## What this task involves
The output is the line containing "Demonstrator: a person" plus every later line down to the end of the listing below, copied exactly. No pictures belong in it.

=====

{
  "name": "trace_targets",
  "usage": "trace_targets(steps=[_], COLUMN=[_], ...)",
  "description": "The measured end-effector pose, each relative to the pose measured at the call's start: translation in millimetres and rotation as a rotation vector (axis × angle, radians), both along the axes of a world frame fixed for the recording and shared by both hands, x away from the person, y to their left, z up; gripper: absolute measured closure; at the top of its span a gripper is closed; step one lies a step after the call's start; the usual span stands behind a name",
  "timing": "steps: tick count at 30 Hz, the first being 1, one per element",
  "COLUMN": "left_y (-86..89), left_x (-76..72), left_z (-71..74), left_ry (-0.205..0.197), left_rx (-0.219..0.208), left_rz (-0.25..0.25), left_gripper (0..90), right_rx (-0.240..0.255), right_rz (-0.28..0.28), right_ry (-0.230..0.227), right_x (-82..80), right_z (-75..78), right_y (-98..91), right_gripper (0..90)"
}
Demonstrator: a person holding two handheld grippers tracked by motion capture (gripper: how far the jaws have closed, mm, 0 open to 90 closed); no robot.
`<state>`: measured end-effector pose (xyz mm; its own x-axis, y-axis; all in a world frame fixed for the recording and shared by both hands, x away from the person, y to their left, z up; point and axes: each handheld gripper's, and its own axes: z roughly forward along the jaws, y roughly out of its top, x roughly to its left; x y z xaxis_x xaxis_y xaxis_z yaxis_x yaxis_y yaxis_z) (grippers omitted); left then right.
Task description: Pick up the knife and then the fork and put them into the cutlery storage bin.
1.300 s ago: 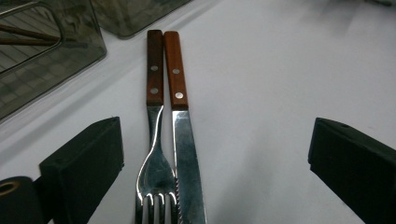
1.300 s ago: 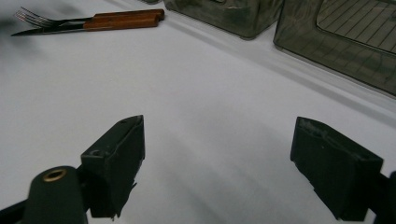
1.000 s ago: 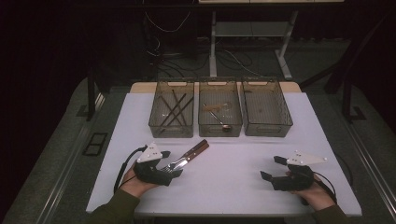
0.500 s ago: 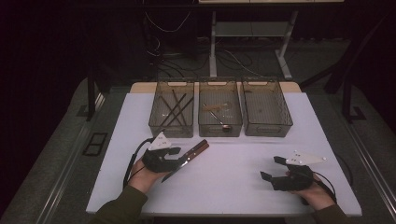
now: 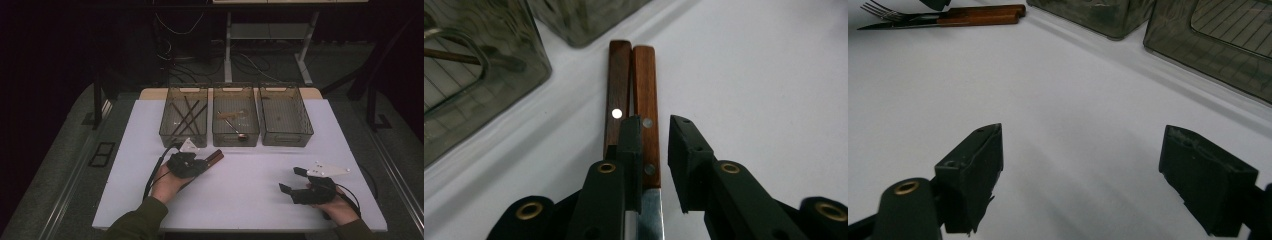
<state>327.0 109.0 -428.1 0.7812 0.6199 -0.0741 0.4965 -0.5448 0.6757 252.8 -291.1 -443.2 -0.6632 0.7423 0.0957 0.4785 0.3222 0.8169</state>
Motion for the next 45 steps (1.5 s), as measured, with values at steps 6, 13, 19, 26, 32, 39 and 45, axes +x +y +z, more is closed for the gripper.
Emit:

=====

## Response to the task
Demonstrator: a person holding two handheld grippers tracked by motion capture (gripper: how far the jaws have closed, mm, 0 open to 90 closed); no robot.
`<state>`: measured end-effector pose (xyz mm; its own x-axis, y-axis; all in a world frame fixed for the recording and shared by both hands, x away from the person, y to their left, z up; point and axes: each handheld gripper's, and its own axes: z roughly forward along the jaws, y roughly out of its top, x roughly to its left; x y z xaxis_x xaxis_y xaxis_z yaxis_x yaxis_y yaxis_z) (grippers omitted); left then right.
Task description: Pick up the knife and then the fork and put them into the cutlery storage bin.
1.300 s ago: 
1.300 s ago: 
1.000 s ago: 
0.500 s ago: 
now: 
<state>327.0 109.0 -428.1 0.7812 0.6199 -0.0741 0.4965 -0.5448 0.6757 252.8 -291.1 -443.2 -0.6632 0.7423 0.0957 0.4785 0.3222 0.8169</state>
Motion for the next 45 steps (1.5 s), as measured, with values at steps 6, 13, 19, 26, 32, 39 and 45, axes +x +y +z, more is closed for the gripper.
Emit:

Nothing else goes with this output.